BEGIN

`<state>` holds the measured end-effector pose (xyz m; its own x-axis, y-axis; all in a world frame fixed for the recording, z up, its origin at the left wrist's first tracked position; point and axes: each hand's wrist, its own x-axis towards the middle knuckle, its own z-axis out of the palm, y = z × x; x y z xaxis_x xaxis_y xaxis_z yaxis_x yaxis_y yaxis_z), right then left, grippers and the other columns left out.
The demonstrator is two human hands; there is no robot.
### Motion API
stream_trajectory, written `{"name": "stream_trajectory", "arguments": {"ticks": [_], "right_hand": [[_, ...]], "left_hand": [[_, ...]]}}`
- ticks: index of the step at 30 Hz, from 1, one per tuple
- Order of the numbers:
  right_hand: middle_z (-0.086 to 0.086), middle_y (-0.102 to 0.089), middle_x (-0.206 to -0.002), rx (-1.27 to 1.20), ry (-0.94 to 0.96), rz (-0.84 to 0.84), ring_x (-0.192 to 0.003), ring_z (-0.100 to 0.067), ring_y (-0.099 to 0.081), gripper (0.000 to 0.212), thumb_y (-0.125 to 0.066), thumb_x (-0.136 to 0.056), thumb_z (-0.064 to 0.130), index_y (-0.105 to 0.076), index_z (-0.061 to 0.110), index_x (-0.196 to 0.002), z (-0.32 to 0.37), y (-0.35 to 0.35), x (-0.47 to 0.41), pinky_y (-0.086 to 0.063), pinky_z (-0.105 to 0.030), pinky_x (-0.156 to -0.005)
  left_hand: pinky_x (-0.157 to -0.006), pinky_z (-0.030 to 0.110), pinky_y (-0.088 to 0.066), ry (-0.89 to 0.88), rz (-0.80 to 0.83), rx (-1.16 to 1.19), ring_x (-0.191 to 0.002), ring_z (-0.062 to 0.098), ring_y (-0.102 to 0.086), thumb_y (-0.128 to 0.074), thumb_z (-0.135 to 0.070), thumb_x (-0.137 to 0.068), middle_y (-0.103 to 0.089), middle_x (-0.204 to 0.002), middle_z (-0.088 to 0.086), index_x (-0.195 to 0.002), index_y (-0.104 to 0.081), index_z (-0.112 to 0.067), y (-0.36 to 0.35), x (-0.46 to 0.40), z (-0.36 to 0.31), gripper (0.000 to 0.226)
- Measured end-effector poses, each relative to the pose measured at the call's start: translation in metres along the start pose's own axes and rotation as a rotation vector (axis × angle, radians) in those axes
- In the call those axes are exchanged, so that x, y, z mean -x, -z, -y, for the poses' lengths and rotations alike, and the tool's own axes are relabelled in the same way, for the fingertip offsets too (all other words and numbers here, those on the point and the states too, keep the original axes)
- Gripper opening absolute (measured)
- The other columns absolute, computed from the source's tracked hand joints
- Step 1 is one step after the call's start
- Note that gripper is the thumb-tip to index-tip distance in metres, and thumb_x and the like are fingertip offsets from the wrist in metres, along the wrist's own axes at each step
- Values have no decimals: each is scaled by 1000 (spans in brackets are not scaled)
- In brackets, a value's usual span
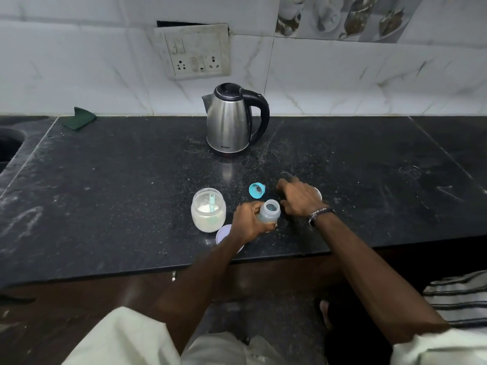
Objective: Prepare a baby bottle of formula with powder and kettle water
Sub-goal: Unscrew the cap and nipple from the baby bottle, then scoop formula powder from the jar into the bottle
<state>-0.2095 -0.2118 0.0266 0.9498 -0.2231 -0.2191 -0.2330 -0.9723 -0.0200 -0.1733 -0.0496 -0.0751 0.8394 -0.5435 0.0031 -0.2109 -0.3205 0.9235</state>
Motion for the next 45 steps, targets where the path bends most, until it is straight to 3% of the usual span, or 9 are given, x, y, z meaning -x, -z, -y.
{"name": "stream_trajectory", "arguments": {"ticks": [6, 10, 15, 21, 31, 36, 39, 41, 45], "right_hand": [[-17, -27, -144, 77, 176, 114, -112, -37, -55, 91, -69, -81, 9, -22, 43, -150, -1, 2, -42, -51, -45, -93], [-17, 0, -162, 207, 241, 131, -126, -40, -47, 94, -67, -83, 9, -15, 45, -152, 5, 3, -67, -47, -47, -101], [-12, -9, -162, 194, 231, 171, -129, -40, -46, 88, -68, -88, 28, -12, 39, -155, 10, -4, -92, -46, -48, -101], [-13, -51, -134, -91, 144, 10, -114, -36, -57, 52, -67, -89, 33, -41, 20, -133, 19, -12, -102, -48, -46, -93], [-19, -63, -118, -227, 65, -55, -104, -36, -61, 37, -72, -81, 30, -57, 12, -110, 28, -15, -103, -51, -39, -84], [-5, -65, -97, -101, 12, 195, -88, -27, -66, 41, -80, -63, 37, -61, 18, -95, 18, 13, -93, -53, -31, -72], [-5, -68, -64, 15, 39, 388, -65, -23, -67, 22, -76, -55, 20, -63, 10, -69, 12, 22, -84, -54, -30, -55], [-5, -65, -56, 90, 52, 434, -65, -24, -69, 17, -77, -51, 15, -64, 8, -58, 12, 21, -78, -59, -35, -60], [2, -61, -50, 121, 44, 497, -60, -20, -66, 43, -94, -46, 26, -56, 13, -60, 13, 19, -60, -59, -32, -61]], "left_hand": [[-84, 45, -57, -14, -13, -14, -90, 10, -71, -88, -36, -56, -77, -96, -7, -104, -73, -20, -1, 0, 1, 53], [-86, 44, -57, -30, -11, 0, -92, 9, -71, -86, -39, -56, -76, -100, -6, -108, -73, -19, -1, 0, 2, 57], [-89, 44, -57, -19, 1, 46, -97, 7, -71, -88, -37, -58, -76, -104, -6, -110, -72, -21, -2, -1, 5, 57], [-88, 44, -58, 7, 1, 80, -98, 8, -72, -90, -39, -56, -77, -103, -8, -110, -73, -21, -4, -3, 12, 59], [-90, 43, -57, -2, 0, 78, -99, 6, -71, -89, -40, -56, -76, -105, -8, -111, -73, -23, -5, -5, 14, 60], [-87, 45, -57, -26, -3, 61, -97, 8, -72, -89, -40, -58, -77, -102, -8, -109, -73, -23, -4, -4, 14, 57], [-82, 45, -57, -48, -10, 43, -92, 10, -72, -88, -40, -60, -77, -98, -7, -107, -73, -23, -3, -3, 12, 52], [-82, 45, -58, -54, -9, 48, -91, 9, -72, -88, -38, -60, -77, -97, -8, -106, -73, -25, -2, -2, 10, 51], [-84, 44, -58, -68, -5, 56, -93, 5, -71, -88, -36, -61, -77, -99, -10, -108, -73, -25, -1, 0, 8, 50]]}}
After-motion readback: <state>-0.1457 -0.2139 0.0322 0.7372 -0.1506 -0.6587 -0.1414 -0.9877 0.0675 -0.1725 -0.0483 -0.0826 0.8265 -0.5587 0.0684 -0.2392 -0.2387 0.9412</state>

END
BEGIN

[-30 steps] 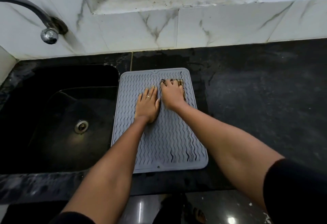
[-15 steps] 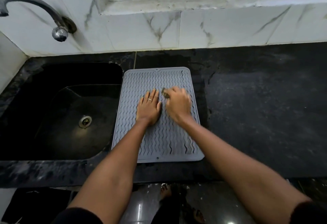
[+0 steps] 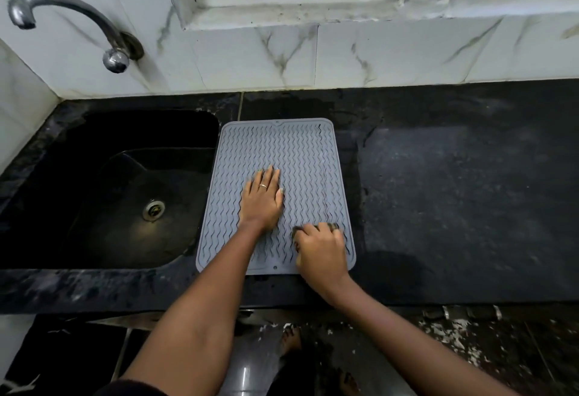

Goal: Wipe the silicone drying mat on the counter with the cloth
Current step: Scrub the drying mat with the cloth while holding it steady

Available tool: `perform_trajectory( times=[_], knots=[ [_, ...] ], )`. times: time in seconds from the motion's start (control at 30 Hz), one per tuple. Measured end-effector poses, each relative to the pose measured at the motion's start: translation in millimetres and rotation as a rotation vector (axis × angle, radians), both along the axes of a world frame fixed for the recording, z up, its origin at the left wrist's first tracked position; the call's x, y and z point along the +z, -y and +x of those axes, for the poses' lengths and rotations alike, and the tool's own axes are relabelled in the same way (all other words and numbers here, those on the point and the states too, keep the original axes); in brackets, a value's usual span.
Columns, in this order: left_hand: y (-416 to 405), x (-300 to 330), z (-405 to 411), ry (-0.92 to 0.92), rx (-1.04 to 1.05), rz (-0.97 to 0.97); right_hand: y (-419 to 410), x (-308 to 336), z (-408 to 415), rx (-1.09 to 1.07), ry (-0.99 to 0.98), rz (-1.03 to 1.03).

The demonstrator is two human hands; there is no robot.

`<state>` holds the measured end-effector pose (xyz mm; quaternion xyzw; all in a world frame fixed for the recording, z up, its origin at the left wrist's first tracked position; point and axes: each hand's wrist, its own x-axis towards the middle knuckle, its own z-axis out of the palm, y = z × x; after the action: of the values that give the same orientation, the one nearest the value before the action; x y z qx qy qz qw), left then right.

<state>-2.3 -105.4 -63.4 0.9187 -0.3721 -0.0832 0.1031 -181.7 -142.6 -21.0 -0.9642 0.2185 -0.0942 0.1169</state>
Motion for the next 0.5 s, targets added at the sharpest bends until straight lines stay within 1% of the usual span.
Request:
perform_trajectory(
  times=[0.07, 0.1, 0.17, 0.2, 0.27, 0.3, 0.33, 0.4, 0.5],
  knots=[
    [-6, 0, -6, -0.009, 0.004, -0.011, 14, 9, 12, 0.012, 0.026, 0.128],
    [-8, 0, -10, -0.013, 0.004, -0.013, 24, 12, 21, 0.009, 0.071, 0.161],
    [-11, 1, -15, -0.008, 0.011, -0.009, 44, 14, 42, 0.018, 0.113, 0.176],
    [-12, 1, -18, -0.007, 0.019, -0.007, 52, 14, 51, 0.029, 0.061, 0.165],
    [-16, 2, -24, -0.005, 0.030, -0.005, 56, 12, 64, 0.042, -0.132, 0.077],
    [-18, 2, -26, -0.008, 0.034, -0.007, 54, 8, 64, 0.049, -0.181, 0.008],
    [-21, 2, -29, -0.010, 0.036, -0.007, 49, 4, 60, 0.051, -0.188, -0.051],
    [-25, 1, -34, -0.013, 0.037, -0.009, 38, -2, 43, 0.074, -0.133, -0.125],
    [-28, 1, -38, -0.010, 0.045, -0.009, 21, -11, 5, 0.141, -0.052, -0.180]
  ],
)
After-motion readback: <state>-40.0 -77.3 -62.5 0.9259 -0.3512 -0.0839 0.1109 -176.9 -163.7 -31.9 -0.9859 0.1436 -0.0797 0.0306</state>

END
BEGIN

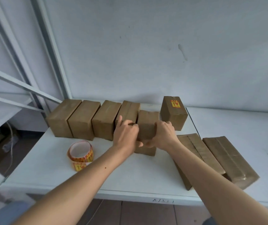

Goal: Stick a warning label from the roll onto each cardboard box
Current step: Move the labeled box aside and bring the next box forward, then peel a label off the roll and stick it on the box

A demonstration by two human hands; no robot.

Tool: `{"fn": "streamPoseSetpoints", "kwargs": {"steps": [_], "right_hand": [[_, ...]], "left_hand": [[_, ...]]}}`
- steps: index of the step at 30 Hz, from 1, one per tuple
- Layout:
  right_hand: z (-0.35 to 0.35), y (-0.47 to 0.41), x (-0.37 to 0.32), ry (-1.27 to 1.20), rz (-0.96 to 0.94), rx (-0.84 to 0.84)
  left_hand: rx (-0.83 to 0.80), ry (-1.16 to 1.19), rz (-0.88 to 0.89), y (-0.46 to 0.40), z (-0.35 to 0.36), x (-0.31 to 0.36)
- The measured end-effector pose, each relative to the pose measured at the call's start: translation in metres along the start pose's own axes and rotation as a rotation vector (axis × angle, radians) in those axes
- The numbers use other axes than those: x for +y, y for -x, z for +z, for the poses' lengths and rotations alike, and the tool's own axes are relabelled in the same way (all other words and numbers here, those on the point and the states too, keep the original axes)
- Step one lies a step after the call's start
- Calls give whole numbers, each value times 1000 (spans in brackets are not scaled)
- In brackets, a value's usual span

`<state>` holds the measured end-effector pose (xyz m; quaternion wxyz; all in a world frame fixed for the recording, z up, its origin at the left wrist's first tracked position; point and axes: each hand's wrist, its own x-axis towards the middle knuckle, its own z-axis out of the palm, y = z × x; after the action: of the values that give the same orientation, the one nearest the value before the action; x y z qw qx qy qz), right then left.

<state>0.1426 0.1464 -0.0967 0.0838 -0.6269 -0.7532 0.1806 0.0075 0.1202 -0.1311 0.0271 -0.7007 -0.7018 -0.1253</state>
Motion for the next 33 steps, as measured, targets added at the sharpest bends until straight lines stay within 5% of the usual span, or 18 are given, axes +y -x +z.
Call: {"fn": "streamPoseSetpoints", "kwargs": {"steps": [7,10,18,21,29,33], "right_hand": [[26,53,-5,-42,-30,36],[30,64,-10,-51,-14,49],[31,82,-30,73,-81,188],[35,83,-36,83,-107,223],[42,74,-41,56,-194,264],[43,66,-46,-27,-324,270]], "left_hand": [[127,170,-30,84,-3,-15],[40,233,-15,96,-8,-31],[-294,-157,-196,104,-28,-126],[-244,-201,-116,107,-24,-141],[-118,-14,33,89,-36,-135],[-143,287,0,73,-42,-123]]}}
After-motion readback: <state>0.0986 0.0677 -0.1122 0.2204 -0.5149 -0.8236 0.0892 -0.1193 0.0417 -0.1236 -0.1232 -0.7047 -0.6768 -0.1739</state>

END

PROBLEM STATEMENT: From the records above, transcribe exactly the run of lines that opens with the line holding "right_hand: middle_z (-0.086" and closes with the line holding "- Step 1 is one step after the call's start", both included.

OUTPUT OF THE TASK:
  right_hand: middle_z (-0.086 to 0.086), middle_y (-0.102 to 0.089), middle_x (-0.206 to -0.002), rx (-1.27 to 1.20), ry (-0.94 to 0.96), rz (-0.84 to 0.84), ring_x (-0.192 to 0.003), ring_z (-0.100 to 0.067), ring_y (-0.099 to 0.081), gripper (0.000 to 0.212), thumb_y (-0.125 to 0.066), thumb_x (-0.136 to 0.056), thumb_z (-0.064 to 0.130), index_y (-0.105 to 0.076), index_z (-0.061 to 0.110), index_x (-0.196 to 0.002), z (-0.32 to 0.37), y (-0.35 to 0.35), x (-0.47 to 0.41), pinky_y (-0.086 to 0.063), pinky_z (-0.105 to 0.030), pinky_x (-0.156 to -0.005)
  left_hand: pinky_x (-0.157 to -0.006), pinky_z (-0.030 to 0.110), pinky_y (-0.088 to 0.066), ry (-0.89 to 0.88), rz (-0.80 to 0.83), rx (-1.16 to 1.19), ring_x (-0.191 to 0.002), ring_z (-0.062 to 0.098), ring_y (-0.102 to 0.086), thumb_y (-0.128 to 0.074), thumb_z (-0.135 to 0.070), thumb_x (-0.137 to 0.068), middle_y (-0.103 to 0.089), middle_x (-0.204 to 0.002), middle_z (-0.088 to 0.086), index_x (-0.195 to 0.002), index_y (-0.104 to 0.081), index_z (-0.112 to 0.067), y (-0.36 to 0.35), x (-0.46 to 0.40), z (-0.36 to 0.31), gripper (0.000 to 0.226)
- Measured end-effector poses, each relative to the pose measured at the call's start: translation in metres along the start pose's own axes and rotation as a rotation vector (axis × angle, radians) in those axes
- In the call those axes are exchanged, so that x, y, z mean -x, -z, -y, for the poses' lengths and rotations alike, and the tool's own axes are relabelled in the same way, for the fingertip offsets too (all other words and numbers here, those on the point and the states too, keep the original axes)
- Gripper opening absolute (measured)
- The other columns absolute, computed from the source's tracked hand joints
- Step 1 is one step after the call's start

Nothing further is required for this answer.